Indonesian police have named two more employees of the country's national airline as suspects in the death of prominent rights activist Munir. They are Oedi Irianto, who was working in the galley during the flight Munir died on, and stewardess Yeti Susmiarti.

They are the second and third official suspects in the arsenic poisoning of Munir, who died during a Garuda flight to Amsterdam on 7 September last year. Last month police named Pollycarpus Priyanto, a former pilot, as the first. They also announced plans to question and scrutinise the bank details of Garuda's outgoing director general, Indra Setiawan.

Colonel Anton Charlian, chief investigator of the case, said the two new suspects, Oedi Irianto and Yeti Susmiarti, were in charge of the meal Munir was served on the first leg of his flight - from Jakarta to Singapore. They have been taken in for questioning, but have not been arrested, he added.

The two suspects' lawyer, Muhammad Assegaf, said his clients had done nothing wrong. "I don't see anything strange when they did their job in preparing, serving and delivering food for Garuda passengers, including Munir," he said.

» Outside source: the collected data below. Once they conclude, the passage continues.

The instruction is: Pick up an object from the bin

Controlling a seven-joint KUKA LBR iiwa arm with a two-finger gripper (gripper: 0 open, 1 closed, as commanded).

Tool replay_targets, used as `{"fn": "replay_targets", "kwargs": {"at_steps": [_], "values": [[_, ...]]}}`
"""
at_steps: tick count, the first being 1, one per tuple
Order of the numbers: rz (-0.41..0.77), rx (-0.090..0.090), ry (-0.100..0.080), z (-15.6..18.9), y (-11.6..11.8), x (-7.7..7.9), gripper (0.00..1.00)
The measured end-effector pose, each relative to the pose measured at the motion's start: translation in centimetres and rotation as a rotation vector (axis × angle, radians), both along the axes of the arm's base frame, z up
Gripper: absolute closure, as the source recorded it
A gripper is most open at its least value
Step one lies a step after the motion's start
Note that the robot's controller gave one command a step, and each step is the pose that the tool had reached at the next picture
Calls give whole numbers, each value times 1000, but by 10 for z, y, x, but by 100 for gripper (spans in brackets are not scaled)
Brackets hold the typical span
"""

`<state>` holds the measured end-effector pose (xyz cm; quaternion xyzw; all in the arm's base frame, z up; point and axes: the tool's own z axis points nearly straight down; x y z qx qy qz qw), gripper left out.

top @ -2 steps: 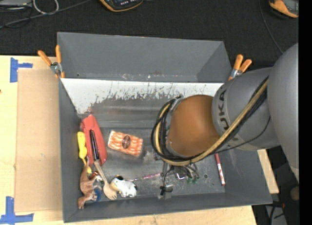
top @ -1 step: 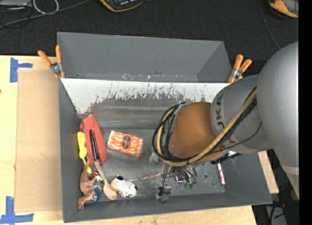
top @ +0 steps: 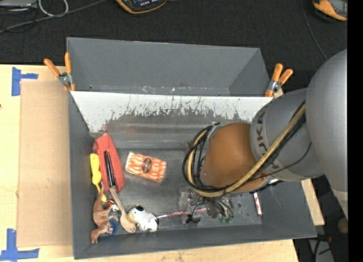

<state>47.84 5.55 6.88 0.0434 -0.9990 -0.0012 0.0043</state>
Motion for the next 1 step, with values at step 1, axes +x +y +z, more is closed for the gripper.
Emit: {"fn": "replay_targets", "kwargs": {"at_steps": [1], "values": [[0, 0, 0, 0, 0, 0, 100]]}}
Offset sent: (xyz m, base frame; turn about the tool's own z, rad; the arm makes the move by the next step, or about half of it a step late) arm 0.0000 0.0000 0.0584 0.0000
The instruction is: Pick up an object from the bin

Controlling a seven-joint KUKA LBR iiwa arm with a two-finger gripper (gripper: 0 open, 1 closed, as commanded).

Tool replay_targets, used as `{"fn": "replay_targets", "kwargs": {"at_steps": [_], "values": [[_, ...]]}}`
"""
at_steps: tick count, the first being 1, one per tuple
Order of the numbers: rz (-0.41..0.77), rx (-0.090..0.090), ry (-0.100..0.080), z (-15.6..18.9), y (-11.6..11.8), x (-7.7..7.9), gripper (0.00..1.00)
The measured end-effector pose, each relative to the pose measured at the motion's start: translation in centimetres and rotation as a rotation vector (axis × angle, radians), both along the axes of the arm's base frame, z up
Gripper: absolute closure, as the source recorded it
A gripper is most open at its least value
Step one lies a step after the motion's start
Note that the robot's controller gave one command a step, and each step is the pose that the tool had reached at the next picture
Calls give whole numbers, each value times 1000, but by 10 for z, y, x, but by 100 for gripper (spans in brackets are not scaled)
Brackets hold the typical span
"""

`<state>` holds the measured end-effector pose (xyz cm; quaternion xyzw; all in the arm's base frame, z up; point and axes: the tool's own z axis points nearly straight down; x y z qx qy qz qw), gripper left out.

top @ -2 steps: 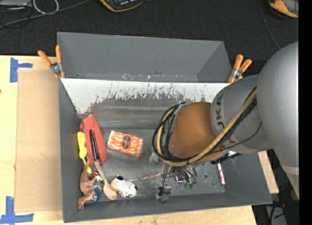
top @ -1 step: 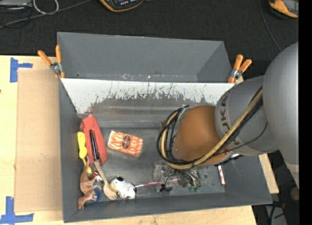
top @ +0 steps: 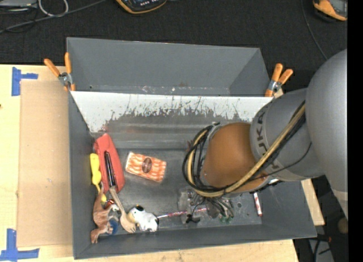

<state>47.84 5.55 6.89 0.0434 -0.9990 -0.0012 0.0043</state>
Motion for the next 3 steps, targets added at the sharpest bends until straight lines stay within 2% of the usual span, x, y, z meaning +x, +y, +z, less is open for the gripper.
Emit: {"fn": "replay_targets", "kwargs": {"at_steps": [1, 3], "values": [[0, 0, 5, 33, 0, -2, 100], [0, 0, 3, 73, 0, -1, 100]]}}
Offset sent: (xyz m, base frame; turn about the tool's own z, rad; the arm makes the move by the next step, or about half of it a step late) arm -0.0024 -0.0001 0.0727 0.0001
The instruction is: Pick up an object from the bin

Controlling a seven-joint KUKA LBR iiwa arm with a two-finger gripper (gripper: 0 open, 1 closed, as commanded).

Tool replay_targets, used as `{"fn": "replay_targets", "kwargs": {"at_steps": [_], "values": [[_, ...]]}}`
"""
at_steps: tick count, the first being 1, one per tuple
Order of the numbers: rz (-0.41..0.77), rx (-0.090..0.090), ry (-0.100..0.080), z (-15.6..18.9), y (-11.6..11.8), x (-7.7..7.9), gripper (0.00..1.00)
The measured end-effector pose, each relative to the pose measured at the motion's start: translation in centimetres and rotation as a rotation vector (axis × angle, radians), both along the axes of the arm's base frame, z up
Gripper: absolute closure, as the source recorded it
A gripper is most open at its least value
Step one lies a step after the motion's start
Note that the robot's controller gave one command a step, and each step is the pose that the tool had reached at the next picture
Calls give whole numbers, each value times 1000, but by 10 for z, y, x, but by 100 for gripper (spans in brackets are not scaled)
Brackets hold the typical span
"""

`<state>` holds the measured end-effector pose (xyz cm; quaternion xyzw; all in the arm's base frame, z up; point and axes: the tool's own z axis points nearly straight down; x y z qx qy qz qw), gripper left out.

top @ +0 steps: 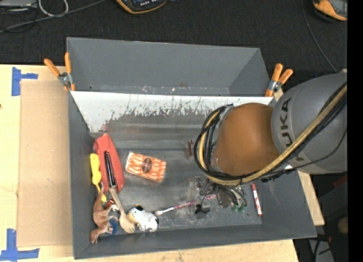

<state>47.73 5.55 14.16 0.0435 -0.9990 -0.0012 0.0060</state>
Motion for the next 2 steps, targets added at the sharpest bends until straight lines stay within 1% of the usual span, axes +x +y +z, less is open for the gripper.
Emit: {"fn": "replay_targets", "kwargs": {"at_steps": [2], "values": [[1, 0, 2, 22, 0, 0, 100]]}}
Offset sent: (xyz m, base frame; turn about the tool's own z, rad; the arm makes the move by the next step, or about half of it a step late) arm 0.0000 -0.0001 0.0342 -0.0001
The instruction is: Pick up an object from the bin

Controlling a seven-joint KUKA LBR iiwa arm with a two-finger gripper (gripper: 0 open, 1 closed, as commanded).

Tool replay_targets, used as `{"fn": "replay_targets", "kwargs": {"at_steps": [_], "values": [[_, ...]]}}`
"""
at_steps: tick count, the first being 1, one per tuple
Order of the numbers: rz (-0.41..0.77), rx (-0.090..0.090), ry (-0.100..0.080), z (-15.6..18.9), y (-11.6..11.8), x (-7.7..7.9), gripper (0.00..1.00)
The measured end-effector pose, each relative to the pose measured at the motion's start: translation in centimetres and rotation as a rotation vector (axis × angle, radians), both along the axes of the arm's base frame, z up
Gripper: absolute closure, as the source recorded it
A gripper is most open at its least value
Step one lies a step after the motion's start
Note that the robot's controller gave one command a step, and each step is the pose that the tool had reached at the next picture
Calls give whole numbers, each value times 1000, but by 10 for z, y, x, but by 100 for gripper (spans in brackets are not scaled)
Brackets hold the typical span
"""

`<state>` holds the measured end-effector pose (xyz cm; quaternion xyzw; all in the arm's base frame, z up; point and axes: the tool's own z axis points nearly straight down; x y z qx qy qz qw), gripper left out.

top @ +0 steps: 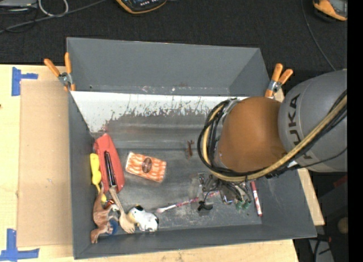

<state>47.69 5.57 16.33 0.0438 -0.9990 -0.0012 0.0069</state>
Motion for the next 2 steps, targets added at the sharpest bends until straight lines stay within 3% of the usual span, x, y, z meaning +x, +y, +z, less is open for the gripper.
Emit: {"fn": "replay_targets", "kwargs": {"at_steps": [2], "values": [[1, 0, 1, 36, 0, 0, 100]]}}
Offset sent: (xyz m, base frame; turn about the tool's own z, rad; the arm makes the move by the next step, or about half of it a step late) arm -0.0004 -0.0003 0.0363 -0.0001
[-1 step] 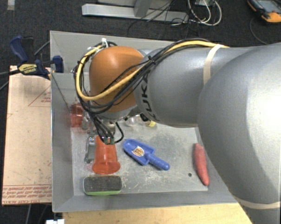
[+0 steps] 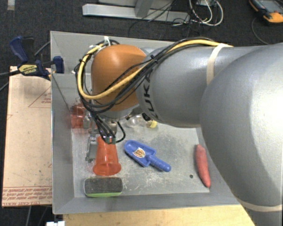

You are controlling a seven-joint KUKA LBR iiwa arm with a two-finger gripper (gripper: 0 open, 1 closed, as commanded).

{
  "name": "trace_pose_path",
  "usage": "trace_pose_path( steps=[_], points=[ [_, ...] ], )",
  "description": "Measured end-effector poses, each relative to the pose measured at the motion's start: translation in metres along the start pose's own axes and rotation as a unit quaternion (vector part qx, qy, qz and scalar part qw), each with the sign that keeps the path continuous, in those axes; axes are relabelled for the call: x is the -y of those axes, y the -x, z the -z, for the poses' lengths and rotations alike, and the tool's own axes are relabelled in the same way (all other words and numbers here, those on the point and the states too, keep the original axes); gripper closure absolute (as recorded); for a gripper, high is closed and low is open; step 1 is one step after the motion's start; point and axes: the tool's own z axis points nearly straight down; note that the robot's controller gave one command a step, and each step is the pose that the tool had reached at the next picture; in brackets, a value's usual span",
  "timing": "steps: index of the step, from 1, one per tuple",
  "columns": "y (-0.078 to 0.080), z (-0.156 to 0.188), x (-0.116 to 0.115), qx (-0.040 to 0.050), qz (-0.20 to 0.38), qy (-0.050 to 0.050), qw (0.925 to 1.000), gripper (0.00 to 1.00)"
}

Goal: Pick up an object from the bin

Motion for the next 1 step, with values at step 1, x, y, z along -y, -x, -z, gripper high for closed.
trace_pose_path(
  steps=[1],
  points=[
    [-0.0449, -0.0603, 0.0737, -0.0061, 0.035, -0.002, 0.9994, 0.0]
  ],
)
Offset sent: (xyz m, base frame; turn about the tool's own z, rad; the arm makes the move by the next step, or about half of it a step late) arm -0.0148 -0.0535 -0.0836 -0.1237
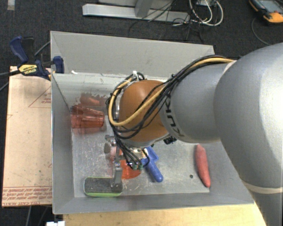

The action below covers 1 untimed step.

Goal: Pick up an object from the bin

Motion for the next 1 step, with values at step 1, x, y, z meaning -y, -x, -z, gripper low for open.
trace_pose_path(
  steps=[1],
  points=[
    [0.002, 0.0007, -0.002, 0.002, 0.002, 0.001, 1.0, 0.0]
  ],
)
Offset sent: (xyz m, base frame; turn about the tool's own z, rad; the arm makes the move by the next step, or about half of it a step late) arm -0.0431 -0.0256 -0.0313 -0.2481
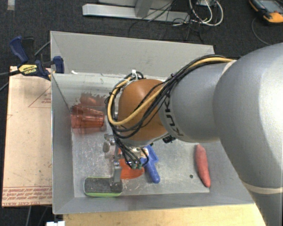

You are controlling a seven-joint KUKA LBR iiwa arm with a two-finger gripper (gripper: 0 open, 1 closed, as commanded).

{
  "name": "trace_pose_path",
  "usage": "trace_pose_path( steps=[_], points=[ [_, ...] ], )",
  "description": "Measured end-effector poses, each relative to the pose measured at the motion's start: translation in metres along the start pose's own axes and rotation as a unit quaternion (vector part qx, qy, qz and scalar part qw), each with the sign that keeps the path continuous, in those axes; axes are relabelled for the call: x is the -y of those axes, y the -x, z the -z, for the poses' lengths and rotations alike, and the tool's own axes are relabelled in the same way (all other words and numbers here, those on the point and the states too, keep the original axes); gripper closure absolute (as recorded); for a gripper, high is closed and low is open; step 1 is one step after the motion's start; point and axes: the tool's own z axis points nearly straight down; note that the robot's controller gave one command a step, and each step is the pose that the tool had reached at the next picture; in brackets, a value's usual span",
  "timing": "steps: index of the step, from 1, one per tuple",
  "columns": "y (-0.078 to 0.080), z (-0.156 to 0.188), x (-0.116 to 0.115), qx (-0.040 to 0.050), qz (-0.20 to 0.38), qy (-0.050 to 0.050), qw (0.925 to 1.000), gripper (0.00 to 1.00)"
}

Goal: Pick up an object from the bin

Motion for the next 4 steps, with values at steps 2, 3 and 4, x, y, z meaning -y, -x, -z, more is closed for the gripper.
trace_pose_path(
  steps=[2, 3, 4],
  points=[
    [-0.037, -0.032, 0.044, 0.0021, 0.147, 0.001, 0.9891, 1.0],
    [-0.037, -0.032, 0.044, 0.002, 0.147, 0.001, 0.9891, 1.0],
    [-0.013, 0.056, 0.103, 0.0058, 0.21, 0.0, 0.9778, 1.0]
  ],
)
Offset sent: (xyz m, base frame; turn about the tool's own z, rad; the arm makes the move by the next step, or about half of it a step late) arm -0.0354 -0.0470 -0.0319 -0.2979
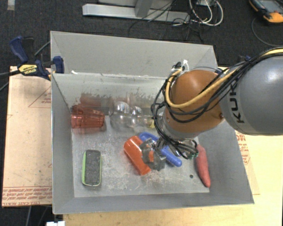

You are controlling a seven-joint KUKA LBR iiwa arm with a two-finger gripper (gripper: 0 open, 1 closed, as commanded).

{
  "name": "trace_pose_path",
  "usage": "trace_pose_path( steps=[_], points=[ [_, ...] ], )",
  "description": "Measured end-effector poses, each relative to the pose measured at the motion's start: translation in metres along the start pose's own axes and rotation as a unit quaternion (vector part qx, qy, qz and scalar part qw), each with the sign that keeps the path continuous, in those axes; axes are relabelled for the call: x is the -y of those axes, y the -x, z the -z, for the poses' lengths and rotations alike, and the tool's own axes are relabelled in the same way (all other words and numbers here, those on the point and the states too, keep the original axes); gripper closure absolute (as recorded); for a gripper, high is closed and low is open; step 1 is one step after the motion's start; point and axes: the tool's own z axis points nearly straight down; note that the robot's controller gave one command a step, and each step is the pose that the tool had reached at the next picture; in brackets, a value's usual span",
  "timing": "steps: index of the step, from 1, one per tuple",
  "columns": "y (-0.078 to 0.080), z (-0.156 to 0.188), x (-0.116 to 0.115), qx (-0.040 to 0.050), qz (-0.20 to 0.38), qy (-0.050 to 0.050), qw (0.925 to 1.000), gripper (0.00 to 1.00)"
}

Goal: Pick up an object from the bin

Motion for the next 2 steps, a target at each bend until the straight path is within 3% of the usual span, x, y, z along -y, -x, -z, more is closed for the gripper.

A government fact-finding team urged police on Tuesday to also question four other Garuda employees and two members of the state intelligence agency.

Munir took up the cause of numerous activists who disappeared in suspicious circumstances, and also spoke out against the abuses committed by the Indonesian military across the country during the rule of former President Suharto. He once said he had lost count of the number of death threats he had received.

Munir is said to have sent an SMS text message from Singapore airport, where his plane made a stopover, to his wife telling her he was feeling ill. A few hours later he was dead.

Garuda is a state-owned airline and many of its staff formerly served in the armed forces.